BG 4.22: Content with whatever gain comes of its own accord, and free from envy, they are beyond the dualities of life. Being equipoised in success and failure, they are not bound by their actions, even while performing all kinds of activities.


Just like there are two sides to a coin, so too God created this world full of dualities—there is day and night, sweet and sour, hot and cold, rain and drought, etc. The same rose bush has a beautiful flower and also an ugly thorn. Life too brings its share of dualities—happiness and distress, victory and defeat, fame and notoriety. Lord Ram himself, in his divine pastimes, was exiled to the forest the day before he was to be crowned as the king of Ayodhya.
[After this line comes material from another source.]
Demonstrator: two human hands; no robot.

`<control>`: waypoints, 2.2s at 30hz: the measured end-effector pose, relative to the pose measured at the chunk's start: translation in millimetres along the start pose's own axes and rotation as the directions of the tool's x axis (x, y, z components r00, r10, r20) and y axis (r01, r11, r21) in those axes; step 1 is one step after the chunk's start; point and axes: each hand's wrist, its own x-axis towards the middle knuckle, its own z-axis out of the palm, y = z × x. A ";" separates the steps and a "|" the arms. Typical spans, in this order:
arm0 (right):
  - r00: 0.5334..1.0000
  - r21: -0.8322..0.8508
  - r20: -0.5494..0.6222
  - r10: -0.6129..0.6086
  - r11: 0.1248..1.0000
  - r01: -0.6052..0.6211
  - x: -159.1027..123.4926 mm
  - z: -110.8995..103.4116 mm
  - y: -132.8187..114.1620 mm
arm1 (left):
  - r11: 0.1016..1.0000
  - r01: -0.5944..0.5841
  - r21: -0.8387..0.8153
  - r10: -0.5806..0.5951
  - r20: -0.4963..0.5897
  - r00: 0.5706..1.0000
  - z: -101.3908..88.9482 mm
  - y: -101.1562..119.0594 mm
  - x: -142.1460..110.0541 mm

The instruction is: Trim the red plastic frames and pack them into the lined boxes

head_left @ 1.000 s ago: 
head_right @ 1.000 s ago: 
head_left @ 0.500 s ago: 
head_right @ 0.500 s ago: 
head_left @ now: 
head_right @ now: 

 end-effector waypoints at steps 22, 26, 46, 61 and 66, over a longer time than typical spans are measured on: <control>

While living in this world, nobody can hope to neutralize the dualities to have only positive experiences. Then how can we successfully deal with the dualities that come our way in life? The solution is to take these dualities in stride, by learning to rise above them in equipoise in all situations. This happens when we develop detachment to the fruits of our actions, concerning ourselves merely with doing our duty in life without yearning for the results. When we perform works for the pleasure of God, we see both positive and negative fruits of those works as the will of God, and joyfully accept both.